6. 担体が担体中のアルミナの重量を基にして０．０５〜１重量％のチタニアを更に含む請求の範囲１又は２に記載の触媒。
7. 担体が０．３〜０．６ｍｌ／ｇの細孔容積をもつ請求の範囲１又は２に記載の触媒。
8. 担体がαアルミナとして表したアルミナ成分の１〜３重量％のセラミック結合剤を更に含む請求の範囲１又は２に記載の触媒。
9. 完全触媒の重量に対する金属として表した場合に銀１〜４０重量％、アルカリ金属１０〜３０００重量ｐｐｍを含有する請求の範囲１又は２に記載の触媒。
10. 前記アルカリ金属プロモーターがカリウム、ルビジウム、セシウム、リチウム及びその混合物から構成される群から選択される請求の範囲９に記載の触媒。
11. 促進量のレニウムを更に含む請求の範囲１又は２に記載の触媒。
12. 硫黄、モリブデン、タングステン、クロム及びその混合物から構成される群から選択されるレニウムコプロモーターを更に含む請求の範囲１１に記載の触媒。
13. ａ）ｉ）触媒担体中αアルミナの総重量の４０〜９５重量％を提供するに十分な量の、３〜８μｍの中央粒度及び０．４〜４μｍの中央結晶寸法をもつ少なくとも１種の第１のαアルミナ成分と、ｉｉ）触媒担体中のαアルミナの総重量の５〜６０重量％を第２のαアルミナ成分として提供するに十分な量の、αアルミナの水和前駆物質であるアルミナゾル及び／又はゲルと、ｉｉｉ）αアルミナの重量を基にして５〜４０％のバーンアウト剤と、ｉｖ）上記混合物を押出すために十分な量の水とを含む混合物を形成する段階と、
    ｂ）混合物を所望形状に押出す段階と、
    ｃ）αアルミナの水和前駆物質の少なくとも一部をコランダム結晶構造のαアルミナに変換する温度まで該水和前駆物質を加熱するゾル−ゲル法によりαアルミナの前駆物質をαアルミナに変換し、前駆物質材料から誘導されるαアルミナ基材中に中央粒度３〜８μｍ及び０．４〜４μｍの中央結晶寸法の第１のαアルミナ成分の粒子が分散した触媒担体を生成する段階を含む請求の範囲１に記載の触媒担体の製造方法。

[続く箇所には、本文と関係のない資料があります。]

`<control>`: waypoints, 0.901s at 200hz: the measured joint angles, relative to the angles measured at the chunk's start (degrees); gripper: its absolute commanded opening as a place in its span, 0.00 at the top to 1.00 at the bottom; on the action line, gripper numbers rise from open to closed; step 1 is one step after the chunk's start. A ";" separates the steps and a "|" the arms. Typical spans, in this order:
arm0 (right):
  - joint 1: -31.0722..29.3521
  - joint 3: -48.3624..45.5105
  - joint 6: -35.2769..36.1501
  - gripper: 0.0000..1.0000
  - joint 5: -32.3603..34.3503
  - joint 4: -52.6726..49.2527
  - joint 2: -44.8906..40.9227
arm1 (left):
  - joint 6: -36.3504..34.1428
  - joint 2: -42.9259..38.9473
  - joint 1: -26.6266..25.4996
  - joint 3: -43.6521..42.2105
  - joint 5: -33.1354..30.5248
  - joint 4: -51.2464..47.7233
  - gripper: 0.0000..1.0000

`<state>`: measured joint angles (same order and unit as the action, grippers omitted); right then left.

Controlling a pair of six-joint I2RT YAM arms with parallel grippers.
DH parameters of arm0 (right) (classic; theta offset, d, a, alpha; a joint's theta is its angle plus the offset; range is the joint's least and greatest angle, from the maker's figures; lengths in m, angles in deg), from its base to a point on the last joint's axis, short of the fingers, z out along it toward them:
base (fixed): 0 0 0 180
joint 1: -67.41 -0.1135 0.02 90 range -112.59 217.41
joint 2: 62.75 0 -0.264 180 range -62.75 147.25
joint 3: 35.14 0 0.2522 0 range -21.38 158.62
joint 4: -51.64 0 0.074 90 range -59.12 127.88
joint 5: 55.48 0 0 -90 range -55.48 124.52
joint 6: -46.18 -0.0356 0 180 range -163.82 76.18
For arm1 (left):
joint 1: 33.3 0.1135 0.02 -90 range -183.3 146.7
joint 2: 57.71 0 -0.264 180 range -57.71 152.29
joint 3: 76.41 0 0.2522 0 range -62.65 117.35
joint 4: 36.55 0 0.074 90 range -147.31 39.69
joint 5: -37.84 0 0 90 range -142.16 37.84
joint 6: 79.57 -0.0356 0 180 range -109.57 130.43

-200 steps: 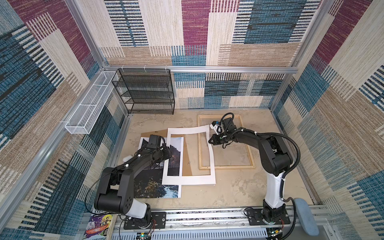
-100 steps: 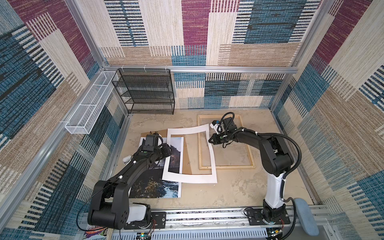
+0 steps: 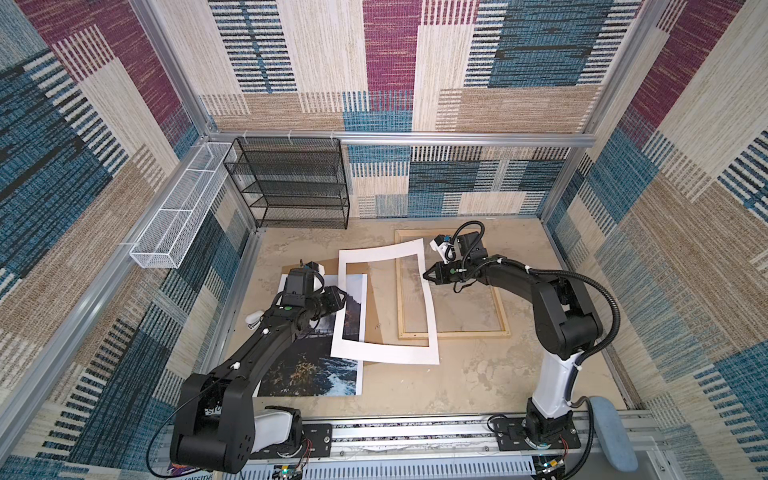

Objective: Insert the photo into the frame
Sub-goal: 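Carry the white mat over the wooden frame with both grippers, then lower the white mat onto the wooden frame with both grippers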

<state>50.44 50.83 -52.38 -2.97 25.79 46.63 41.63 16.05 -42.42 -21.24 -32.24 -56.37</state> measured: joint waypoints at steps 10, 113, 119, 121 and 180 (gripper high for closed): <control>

14. 段階ａ）におけるｉｉ）の水和前駆物質として、シードを添加した水和前駆物質が使用される請求の範囲１３に記載の方法。
15. 担体においてαアルミナの前駆物質がベーム石を含む請求の範囲１３又は１４に記載の方法。
16. 担体においてαアルミナの前駆物質がアルミナ３水和物を更に含む請求の範囲１３又は１４に記載の方法。
17. 触媒担体においてαアルミナとして測定したアルミナ総重量を基にして０．２〜５重量％に相当する量のサブミクロン寸法のαアルミナ粒子をシードとしてαアルミナの前駆物質に添加する請求の範囲１３又は１４に記載の方法。
18. 組成中のαアルミナとして表したアルミナ総重量を基にして０．０５〜１重量％のチタニアを押出そうとする混合物に添加する請求の範囲１３又は１４に記載の方法。
19. 押出可能な混合物中のαアルミナとして表したアルミナ成分の１〜３重量％のセラミック結合剤を混合物に加える請求の範囲１３又は１４に記載の方法。